Just a few days before Christmas she finally became to sick for me to handle at home. We admitted her to St. Francis Hospital for the end of life care I couldn't manage on my own. She was so made that she wasn't at home. She was convinced the doctor's were trying to kill her, and in a way I guess she was right. Her will to make it to Christmas was so great that she refused to sleep for days on end, equating sleep with death. She would get so weak she could barely stand, but she wouldn't sleep. The morphine the doctors were administering were easing her pain, and weakening her ability to fight Death.

I visited every day, sitting for hours trying to get her to eat, making sure she was comfortable, trying not to cry when she yelled at me. On Christmas Eve morning I arrived to find her largely unconscious and having trouble breathing. Not much longer now the nurses and doctors told me. So I sat with her, chatted, smoothed her blankets, brushed her hair. Finally I gazed out the window and miracle of miracles, it was actually snowing in Delaware on Christmas Eve. "What a gift" I thought. I leaned over to my mother and told her that she sure was a stubborn mule but I loved her. I told her the Universe had love for her too. I whispered to her that she had made it to Christmas and that is was actually snowing, just for her perfect Christmas. Then I told her she was free to go, she had done what she wanted. If she relaxed and let go, she would be with her parents for Christmas and have that holiday she remembered from her childhood. I told her I was ok and I would be alright, I had Drew to take care of me. She actually twisted her mouth into a small grin and gave little self-satisfied grunt, her own little "Ha!" Visiting hours ended, she was asleep and I left for a few hours. She died that evening as Drew and I rushed in trying to get to her before she left. We missed her by moments. But I think that was her choice, just like getting that last Christmas.

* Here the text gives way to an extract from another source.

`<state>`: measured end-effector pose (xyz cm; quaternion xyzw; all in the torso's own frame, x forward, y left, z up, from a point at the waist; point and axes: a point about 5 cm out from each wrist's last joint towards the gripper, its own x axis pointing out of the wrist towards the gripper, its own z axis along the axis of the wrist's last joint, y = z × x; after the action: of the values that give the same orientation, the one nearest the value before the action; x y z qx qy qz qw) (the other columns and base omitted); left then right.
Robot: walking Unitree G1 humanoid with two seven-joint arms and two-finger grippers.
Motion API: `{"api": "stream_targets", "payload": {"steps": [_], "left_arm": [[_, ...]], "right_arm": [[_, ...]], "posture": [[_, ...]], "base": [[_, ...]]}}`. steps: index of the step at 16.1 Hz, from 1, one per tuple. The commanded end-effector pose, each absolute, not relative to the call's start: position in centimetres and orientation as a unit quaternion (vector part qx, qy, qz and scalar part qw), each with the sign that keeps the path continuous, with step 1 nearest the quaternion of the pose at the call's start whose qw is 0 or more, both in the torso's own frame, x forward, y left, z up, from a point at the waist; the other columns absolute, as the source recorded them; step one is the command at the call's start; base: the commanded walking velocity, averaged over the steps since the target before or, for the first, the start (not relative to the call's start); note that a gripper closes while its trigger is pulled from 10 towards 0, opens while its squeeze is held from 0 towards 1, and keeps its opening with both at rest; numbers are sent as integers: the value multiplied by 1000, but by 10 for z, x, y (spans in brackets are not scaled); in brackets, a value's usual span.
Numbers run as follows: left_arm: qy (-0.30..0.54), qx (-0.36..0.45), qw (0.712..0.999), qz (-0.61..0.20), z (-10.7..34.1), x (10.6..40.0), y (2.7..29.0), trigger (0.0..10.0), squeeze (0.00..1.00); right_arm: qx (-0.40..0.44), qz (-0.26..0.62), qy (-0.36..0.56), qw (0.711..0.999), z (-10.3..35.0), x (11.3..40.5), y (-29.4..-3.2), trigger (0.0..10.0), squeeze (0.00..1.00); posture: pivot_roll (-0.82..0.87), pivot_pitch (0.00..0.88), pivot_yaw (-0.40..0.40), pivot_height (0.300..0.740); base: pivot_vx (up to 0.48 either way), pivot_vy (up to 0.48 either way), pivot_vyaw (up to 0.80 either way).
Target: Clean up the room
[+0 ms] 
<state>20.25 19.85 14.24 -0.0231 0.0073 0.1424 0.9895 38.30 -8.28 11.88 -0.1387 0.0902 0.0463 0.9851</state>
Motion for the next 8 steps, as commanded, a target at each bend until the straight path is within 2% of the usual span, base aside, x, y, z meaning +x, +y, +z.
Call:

So now this time of year is colored by that year for the rest of my life. While most people are nostalgic for loved-ones this time of year, I relive her last weeks in my mind. It is hard. Each year I wonder what she would have thought of the events of the last year, how she would behave. When Liam was born and died I was grateful she hadn't had to live through that. When Connor was born I wondered and dreamed of how she would have been with him.

If the dead can be anything you want them to be, my mother would have stopped drinking, stopped smoking, gotten therapy and found some peace in life. She would be here, be engaged in my life and that of my child. She and I would happily spend days together, enjoying life and each other. She would be proud of how I went back to college and graduated, the first in my family to do so. Her face would explode with joy when she saw Connor, and he would run to her calling out "Grandma" so happily. She would make the meals I loved and share them with Connor. She would rejoice in our triumphs, be proud of our accomplishments, and be a happy part of our lives.

I know reality would have been different. My heart aches for the pain my mother felt so deeply that she numbed herself to all the joy in the world. Maybe my gift to her is to redeem her in my life now. I will imagine her all as I hoped for her to be: loving, happy, confident, and healthy.

I hope that in those last moment, she saw her parents and they greeted her for that Christmas she so wanted. I hope that all the peace denied to her in life was granted to her in death. Maybe by imagining her as I frequently do, that is peace for her soul.

Merry Christmas mom, I miss you and wish you were here to share the holidays with.